▶ **TASK**:
Return the entries below in full. Keep every word as it is.

▶ **Collected data entries**:

========

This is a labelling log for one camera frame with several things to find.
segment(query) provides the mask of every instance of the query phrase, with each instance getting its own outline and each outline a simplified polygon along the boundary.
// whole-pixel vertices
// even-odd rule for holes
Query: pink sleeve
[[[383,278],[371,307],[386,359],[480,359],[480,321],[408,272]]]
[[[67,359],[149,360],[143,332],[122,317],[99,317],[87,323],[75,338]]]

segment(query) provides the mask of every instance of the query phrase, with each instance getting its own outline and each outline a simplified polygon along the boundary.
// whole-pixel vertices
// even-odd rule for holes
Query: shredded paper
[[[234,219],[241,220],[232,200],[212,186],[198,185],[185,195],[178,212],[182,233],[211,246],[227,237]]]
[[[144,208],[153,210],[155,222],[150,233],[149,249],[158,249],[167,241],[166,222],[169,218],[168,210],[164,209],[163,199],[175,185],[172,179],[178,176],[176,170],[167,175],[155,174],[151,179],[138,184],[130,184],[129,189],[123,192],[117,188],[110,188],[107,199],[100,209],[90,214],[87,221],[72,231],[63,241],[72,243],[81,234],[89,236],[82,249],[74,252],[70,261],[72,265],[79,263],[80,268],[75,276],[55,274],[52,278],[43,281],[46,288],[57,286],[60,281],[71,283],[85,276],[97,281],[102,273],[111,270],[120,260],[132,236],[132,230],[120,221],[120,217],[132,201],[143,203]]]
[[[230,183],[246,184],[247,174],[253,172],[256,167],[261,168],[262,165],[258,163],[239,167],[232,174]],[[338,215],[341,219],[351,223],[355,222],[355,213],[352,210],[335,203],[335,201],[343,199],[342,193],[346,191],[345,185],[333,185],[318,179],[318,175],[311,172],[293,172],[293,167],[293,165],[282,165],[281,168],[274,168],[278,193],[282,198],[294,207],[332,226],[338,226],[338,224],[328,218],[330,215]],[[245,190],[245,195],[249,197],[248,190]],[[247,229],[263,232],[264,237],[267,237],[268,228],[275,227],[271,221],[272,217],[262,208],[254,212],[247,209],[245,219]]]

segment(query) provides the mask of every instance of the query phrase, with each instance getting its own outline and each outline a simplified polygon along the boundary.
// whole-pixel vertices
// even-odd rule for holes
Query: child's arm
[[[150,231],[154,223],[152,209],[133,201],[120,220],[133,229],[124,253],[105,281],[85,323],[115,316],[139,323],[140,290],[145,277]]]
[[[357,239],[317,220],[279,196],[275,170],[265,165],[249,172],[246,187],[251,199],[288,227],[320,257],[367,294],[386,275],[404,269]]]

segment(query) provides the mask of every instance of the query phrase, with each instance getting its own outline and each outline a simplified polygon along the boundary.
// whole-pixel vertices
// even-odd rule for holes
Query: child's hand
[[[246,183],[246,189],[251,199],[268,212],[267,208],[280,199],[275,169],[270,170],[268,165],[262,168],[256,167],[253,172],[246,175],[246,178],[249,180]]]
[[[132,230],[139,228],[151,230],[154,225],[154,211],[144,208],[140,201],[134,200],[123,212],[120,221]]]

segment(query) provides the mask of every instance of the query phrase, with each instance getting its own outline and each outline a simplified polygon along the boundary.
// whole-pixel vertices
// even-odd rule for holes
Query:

========

▶ **THE ANSWER**:
This is a labelling log for one camera frame with several things to find.
segment(query) provides the mask of every instance of the query phrase, with each instance getting its own outline and each outline a simplified polygon along the boundary.
// whole-pixel vertices
// even-odd rule for holes
Query: pink sleeve
[[[383,278],[371,307],[386,359],[480,359],[480,321],[408,272]]]
[[[67,359],[149,360],[143,332],[122,317],[99,317],[87,323],[75,338]]]

segment(query) provides the mask of every instance of the query phrase, with each instance getting its own outline and each outline a simplified polygon along the boundary.
// whole-pixel vertices
// even-odd rule for holes
Query: shredded paper
[[[234,219],[241,220],[232,200],[212,186],[198,185],[185,195],[178,212],[182,233],[211,246],[227,237]]]
[[[144,208],[153,210],[155,222],[150,233],[149,249],[158,249],[167,241],[166,222],[169,218],[168,210],[164,209],[163,199],[175,185],[172,179],[178,176],[176,170],[167,175],[155,174],[151,179],[138,184],[130,184],[129,189],[123,192],[117,188],[110,188],[107,199],[100,209],[90,214],[87,221],[72,231],[63,241],[72,243],[81,234],[89,236],[82,249],[74,252],[70,261],[72,265],[79,263],[80,268],[75,276],[55,274],[52,278],[43,281],[46,288],[57,286],[60,281],[71,283],[85,276],[97,281],[102,273],[111,270],[120,260],[132,236],[132,230],[120,221],[120,217],[132,201],[143,203]]]
[[[230,183],[246,184],[247,174],[253,172],[256,167],[261,168],[262,165],[258,163],[239,167],[232,174]],[[338,215],[341,219],[351,223],[355,222],[355,213],[352,210],[335,203],[335,201],[343,199],[342,193],[346,191],[345,185],[333,185],[318,179],[318,175],[311,172],[293,172],[293,167],[293,165],[282,165],[281,168],[274,168],[278,193],[282,198],[294,207],[332,226],[338,226],[338,224],[328,218],[330,215]],[[245,190],[245,195],[249,197],[248,190]],[[247,229],[263,232],[264,237],[267,237],[268,228],[275,227],[271,221],[272,217],[262,208],[254,212],[247,209],[245,219]]]

segment(query) provides the mask of every instance of the query phrase, with each instance getting its own outline and each outline a simplified polygon along the boundary.
// whole-pixel vertices
// even-odd rule for holes
Query: child's arm
[[[150,231],[154,223],[152,209],[133,201],[120,220],[133,229],[124,253],[105,281],[85,323],[115,316],[139,323],[140,290],[145,277]]]
[[[357,239],[317,220],[279,196],[275,170],[265,165],[249,172],[246,187],[251,199],[288,227],[320,257],[367,294],[386,275],[404,269]]]

segment(query) provides the mask of every instance of the query phrase, with each instance getting its own outline and each outline a simplified polygon along the boundary.
// whole-pixel vertices
// even-odd rule for holes
Query: child's hand
[[[246,183],[246,189],[251,199],[268,212],[267,208],[280,199],[275,169],[270,170],[268,165],[262,168],[256,167],[253,172],[246,175],[246,178],[249,180]]]
[[[132,230],[139,228],[151,230],[154,225],[154,211],[144,208],[140,201],[134,200],[123,212],[120,221]]]

segment(query) provides the mask of every instance of the query phrase, with each instance getting its own outline and each outline a simplified polygon along the boundary.
// whole-pixel vertices
// even-odd rule for holes
Query:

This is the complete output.